-- Task brief --
Repeat the following lines exactly and nothing else: the line containing "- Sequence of" and each line after it through the end of the listing.

-- Data --
# # #

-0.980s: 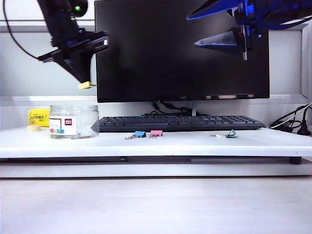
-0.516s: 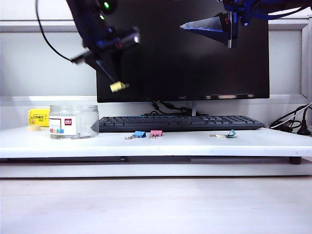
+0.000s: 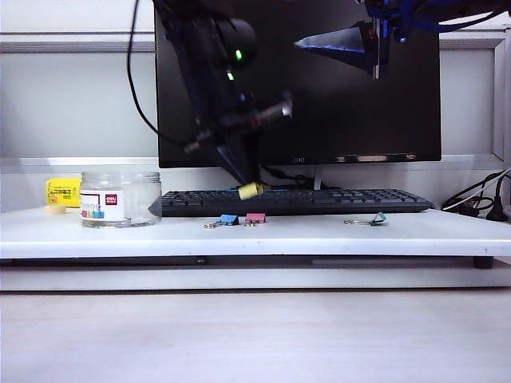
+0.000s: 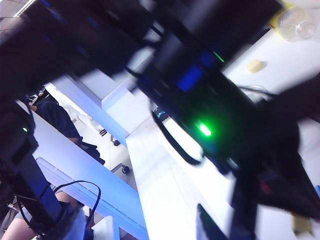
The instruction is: Take the clips out of the round transparent plastic box and place them on the table.
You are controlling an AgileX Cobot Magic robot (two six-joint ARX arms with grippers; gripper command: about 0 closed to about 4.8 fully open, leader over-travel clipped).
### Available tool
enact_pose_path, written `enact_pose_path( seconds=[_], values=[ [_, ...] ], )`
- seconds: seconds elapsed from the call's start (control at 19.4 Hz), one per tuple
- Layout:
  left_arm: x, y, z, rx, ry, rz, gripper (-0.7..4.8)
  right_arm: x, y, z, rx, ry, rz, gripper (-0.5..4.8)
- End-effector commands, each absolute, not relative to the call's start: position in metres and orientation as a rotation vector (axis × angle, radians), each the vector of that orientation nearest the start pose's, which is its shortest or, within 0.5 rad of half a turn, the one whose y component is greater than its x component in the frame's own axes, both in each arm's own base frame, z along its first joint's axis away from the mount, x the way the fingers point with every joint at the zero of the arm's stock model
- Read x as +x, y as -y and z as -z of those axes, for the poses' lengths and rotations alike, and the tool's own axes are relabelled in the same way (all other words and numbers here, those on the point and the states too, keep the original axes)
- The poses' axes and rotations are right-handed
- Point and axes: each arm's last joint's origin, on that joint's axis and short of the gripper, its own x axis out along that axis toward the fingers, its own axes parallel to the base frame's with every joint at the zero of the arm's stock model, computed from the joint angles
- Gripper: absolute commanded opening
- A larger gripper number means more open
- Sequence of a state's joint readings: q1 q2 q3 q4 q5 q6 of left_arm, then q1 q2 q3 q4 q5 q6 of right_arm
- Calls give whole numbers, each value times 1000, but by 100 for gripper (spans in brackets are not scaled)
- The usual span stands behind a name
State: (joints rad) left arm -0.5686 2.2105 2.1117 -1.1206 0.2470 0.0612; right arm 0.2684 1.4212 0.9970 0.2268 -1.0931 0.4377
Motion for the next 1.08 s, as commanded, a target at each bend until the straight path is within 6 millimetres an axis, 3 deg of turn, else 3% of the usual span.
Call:
enact_pose_path(
  seconds=[0.05, 0.41, 0.57, 0.72, 0.93, 1.08],
  values=[
    [388, 263, -250, 236, -1200, 754, 15, 290, -107, -306, 446, -474, -1309, 284],
    [385, 287, -243, 209, -1151, 828, 16, 290, -107, -306, 446, -474, -1309, 284],
    [387, 290, -230, 208, -1181, 815, 26, 290, -107, -306, 447, -478, -1308, 284],
    [389, 290, -224, 218, -1193, 794, 64, 289, -107, -306, 449, -483, -1317, 284],
    [392, 277, -242, 265, -1173, 719, 84, 289, -107, -306, 448, -485, -1333, 284],
    [396, 267, -285, 255, -1082, 697, 89, 289, -107, -306, 447, -484, -1333, 284]
  ],
)
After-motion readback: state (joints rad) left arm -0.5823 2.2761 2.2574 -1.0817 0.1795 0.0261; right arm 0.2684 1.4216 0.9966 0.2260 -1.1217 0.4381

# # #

-- Task answer --
- Sequence of a state's joint readings: q1 q2 q3 q4 q5 q6 of left_arm, then q1 q2 q3 q4 q5 q6 of right_arm
- Calls give whole numbers, each value times 1000, but by 100 for gripper (spans in brackets are not scaled)
- The usual span stands behind a name
State: (joints rad) left arm -0.5686 2.2105 2.1117 -1.1206 0.2470 0.0612; right arm 0.2684 1.4212 0.9970 0.2268 -1.0931 0.4377
Motion for the next 1.08 s, as commanded, a target at each bend until the straight path is within 6 millimetres an axis, 3 deg of turn, else 3% of the usual span.
Call:
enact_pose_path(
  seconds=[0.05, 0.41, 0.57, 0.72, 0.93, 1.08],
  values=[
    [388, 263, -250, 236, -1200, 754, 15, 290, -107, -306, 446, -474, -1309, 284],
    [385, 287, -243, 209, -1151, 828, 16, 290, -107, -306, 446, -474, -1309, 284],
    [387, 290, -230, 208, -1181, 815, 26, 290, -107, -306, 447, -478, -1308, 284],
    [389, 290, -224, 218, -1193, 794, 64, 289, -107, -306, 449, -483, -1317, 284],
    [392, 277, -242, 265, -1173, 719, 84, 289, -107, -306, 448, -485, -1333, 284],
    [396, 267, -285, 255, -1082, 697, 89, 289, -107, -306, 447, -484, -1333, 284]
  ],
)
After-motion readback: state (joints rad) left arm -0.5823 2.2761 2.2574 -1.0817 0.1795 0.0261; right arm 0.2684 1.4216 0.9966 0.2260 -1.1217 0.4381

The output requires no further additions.